Give back, exactly as written, the lines of the listing from the top through the line holding "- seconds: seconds", and nothing more. Exclude pictures.
::::::::
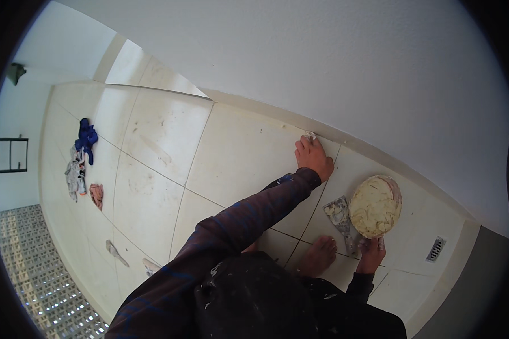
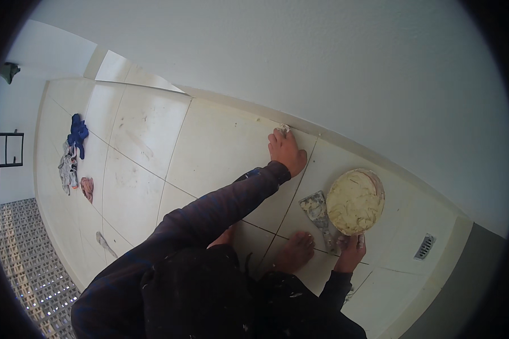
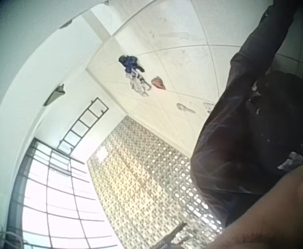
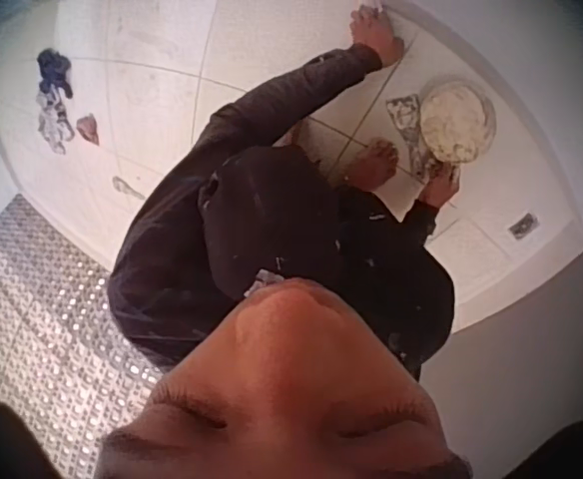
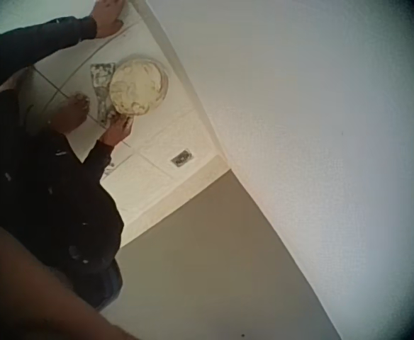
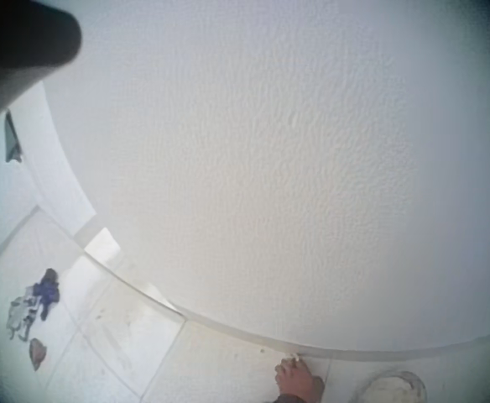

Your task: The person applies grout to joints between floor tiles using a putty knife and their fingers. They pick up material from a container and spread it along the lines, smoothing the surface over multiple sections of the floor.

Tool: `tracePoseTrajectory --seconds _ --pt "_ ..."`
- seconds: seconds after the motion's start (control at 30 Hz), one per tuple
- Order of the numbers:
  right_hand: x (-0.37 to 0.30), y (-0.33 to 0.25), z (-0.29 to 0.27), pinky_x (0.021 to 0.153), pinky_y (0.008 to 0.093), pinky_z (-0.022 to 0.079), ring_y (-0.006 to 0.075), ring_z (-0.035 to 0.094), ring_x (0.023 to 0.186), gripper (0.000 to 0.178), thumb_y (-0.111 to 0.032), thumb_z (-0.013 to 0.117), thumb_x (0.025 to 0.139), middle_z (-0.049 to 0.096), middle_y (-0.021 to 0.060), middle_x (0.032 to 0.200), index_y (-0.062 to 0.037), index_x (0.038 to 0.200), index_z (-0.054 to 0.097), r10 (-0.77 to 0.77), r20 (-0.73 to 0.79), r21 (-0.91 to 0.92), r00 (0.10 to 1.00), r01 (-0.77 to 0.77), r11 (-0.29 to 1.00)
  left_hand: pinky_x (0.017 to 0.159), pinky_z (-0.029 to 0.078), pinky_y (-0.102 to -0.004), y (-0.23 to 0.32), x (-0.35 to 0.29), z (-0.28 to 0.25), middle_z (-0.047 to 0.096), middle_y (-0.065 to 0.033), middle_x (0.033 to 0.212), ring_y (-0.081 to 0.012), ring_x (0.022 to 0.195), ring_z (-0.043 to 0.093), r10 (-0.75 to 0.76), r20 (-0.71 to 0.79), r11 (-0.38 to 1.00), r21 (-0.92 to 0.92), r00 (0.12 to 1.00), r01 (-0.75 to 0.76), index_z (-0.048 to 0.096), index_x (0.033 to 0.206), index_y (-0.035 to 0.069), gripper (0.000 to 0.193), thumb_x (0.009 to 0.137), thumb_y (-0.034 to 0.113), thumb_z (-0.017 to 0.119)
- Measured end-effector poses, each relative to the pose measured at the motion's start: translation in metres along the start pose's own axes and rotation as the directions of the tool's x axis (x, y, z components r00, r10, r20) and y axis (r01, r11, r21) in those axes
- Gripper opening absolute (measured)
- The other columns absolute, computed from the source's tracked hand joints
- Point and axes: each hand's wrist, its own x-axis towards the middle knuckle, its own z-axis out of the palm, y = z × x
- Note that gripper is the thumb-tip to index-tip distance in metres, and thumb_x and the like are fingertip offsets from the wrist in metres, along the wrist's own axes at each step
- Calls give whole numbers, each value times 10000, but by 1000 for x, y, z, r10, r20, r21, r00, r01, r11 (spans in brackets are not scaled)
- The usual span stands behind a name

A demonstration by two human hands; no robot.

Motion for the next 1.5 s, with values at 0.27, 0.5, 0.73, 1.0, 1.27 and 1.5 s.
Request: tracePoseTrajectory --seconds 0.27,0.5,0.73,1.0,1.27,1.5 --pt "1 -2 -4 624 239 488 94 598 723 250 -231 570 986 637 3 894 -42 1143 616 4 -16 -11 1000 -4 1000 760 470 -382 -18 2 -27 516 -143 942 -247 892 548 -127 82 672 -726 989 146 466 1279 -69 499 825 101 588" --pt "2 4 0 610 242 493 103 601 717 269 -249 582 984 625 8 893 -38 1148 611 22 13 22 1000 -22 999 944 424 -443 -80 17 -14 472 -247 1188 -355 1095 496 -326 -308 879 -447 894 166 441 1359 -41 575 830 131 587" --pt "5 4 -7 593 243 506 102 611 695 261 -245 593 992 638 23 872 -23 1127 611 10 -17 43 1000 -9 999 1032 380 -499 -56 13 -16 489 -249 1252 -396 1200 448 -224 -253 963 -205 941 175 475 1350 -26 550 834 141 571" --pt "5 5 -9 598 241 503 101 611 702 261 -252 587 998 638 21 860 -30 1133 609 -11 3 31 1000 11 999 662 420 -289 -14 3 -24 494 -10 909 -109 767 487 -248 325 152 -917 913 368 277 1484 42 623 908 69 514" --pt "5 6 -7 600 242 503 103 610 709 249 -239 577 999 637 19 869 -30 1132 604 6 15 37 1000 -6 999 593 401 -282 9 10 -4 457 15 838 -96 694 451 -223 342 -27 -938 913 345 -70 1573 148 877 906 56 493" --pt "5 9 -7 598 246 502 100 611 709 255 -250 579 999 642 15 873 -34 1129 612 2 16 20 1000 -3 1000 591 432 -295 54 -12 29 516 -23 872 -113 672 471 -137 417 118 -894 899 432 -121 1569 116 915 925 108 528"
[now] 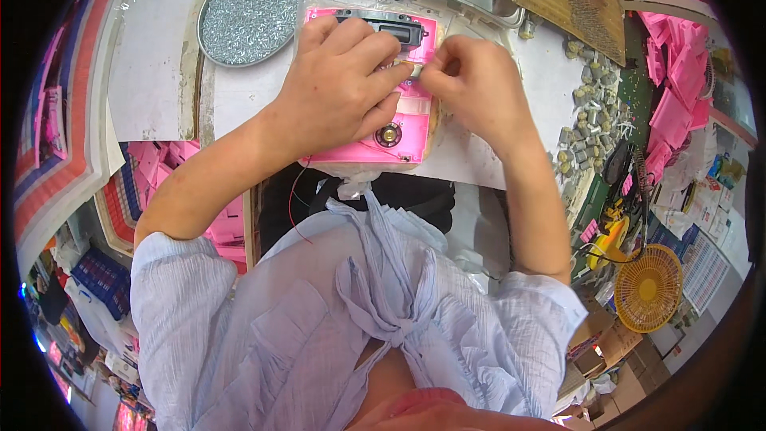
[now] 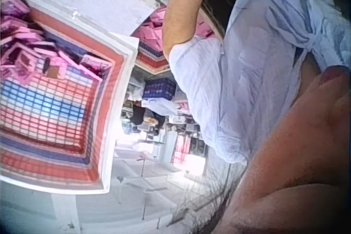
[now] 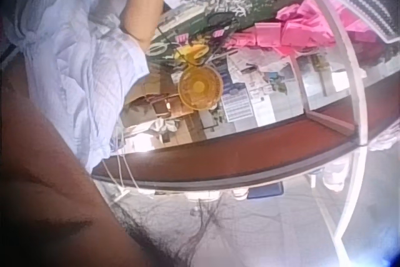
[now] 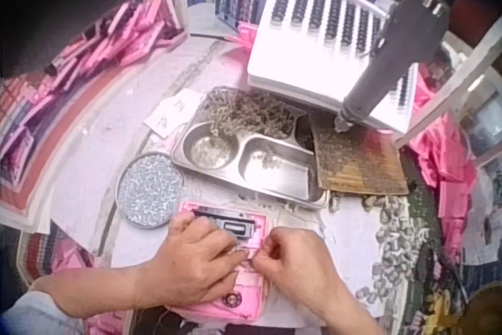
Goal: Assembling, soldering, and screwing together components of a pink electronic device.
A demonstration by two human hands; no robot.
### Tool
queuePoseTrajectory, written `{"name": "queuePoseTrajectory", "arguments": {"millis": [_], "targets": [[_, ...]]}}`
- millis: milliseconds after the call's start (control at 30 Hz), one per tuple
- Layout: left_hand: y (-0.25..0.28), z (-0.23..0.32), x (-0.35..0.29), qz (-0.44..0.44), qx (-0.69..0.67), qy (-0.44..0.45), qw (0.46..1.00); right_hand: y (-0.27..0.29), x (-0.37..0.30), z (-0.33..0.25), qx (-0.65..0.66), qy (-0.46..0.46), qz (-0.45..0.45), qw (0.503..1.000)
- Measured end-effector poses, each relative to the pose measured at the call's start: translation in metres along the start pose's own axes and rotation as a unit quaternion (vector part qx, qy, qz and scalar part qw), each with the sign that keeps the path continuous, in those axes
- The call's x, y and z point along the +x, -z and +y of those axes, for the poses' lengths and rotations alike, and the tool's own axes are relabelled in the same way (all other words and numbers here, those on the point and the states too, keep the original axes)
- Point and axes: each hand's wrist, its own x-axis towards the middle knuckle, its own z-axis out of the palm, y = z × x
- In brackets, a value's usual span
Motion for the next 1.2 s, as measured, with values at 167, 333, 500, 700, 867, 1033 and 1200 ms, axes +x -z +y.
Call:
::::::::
→ Response
Your task: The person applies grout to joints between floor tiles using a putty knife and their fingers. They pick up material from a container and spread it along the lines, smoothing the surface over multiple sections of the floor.

Tool: `tracePoseTrajectory --seconds _ --pt "_ ..."`
- seconds: seconds after the motion's start (control at 30 Hz), one per tuple

No part of the exercise is left unanswered.